### Work request
For the data below, give again exactly the lines from the one containing "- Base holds" through the one containing "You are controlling", both ends included, and no others.

### Supplied data
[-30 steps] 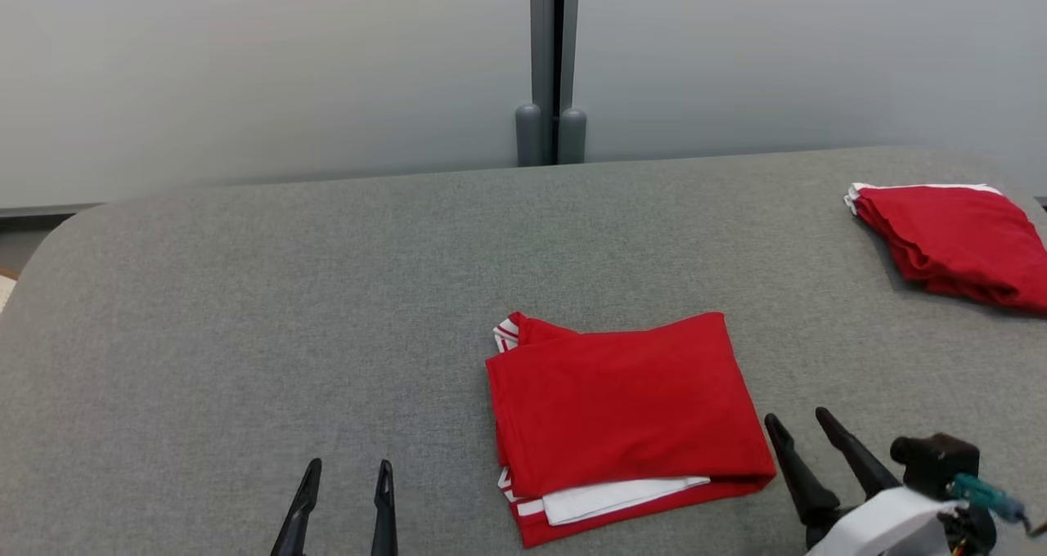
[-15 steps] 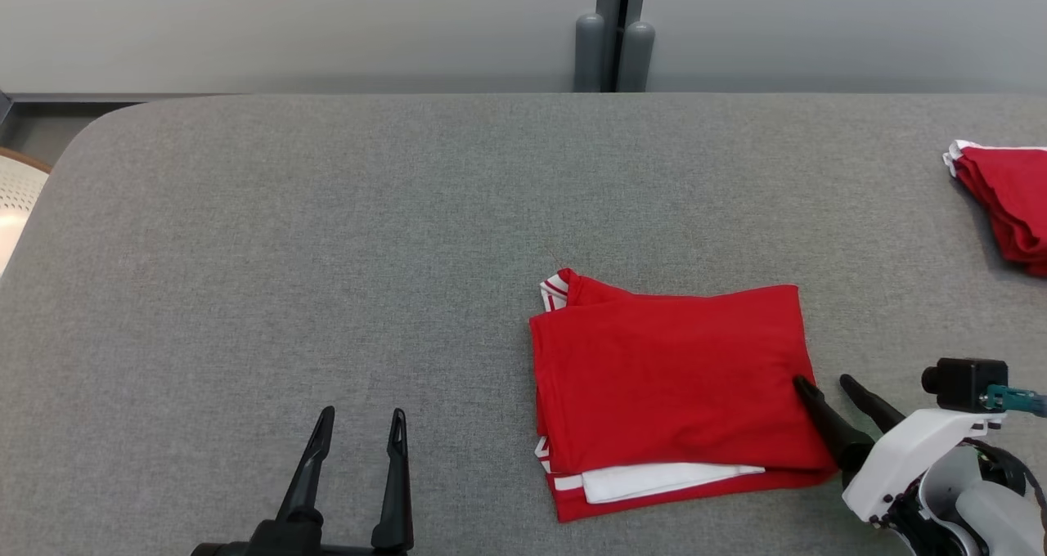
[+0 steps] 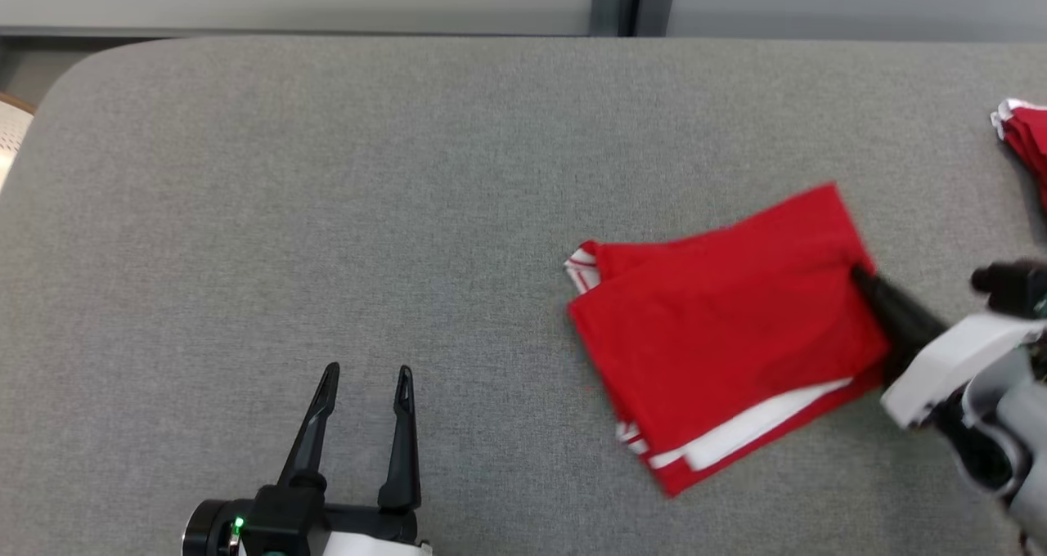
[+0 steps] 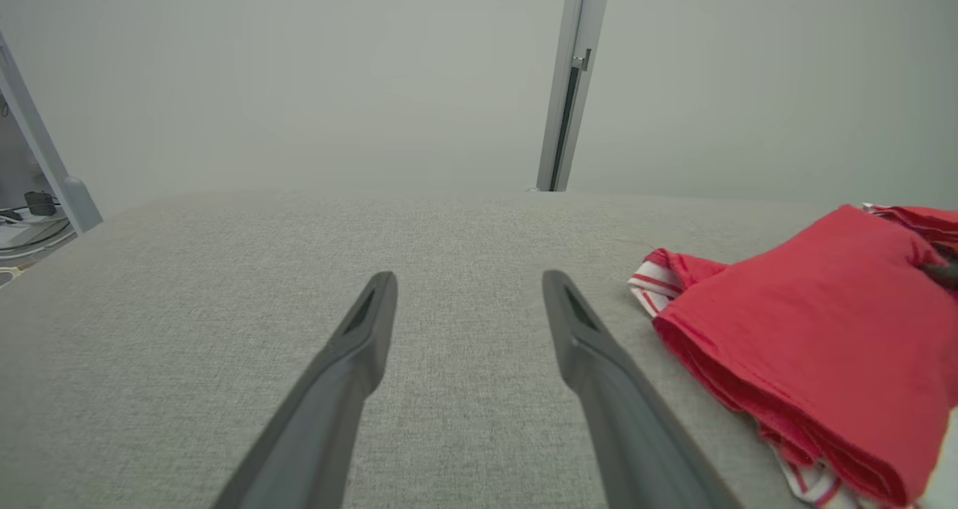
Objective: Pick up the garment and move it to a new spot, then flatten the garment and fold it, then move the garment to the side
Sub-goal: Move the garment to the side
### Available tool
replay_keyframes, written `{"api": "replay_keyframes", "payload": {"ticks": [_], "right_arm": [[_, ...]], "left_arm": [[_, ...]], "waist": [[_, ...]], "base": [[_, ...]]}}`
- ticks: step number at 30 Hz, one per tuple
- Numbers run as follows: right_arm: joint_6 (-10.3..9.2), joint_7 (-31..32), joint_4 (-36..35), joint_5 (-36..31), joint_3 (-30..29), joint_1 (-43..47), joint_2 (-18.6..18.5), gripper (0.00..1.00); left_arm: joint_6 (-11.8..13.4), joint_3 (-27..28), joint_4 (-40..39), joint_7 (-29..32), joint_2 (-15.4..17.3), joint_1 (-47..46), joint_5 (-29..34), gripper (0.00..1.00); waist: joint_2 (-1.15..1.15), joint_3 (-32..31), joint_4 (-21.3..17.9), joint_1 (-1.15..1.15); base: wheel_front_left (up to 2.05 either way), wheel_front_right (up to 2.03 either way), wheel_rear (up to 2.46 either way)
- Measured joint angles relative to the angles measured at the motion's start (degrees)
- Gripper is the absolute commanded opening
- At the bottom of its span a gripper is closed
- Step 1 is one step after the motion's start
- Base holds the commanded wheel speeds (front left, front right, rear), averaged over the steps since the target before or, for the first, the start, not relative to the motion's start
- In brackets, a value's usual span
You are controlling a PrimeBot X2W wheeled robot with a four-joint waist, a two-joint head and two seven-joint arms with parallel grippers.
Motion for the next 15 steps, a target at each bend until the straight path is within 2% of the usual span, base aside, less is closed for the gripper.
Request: {"api": "replay_keyframes", "payload": {"ticks": [8, 12, 15], "right_arm": [[-0.01, -1.96, 4.08, -2.71, -0.09, -14.20, -5.79, 0.00], [-0.01, -1.20, 5.68, -3.36, 0.23, -19.73, -9.82, 0.00], [-0.01, -0.14, 6.10, -3.43, 0.59, -21.97, -11.52, 0.00]], "left_arm": [[0.15, -1.15, -0.58, 0.00, 0.00, -4.31, 1.02, 1.00], [0.10, -1.53, -0.65, 0.00, -0.01, -6.20, 1.75, 1.00], [-0.30, -1.65, -0.52, 0.00, -0.01, -7.06, 2.47, 1.00]], "waist": [[0.00, 5.73, -1.21, 0.00], [0.00, 8.44, -2.32, 0.00], [0.00, 9.56, -3.12, 0.00]], "base": [[0.00, 0.00, 0.00], [0.00, 0.00, 0.00], [0.00, 0.00, 0.00]]}}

### Solution
- Base holds the commanded wheel speeds (front left, front right, rear), averaged over the steps since the target before or, for the first, the start, not relative to the motion's start
- In brackets, a value's usual span
You are controlling a PrimeBot X2W wheeled robot with a four-joint waist, a two-joint head and two seven-joint arms with parallel grippers.

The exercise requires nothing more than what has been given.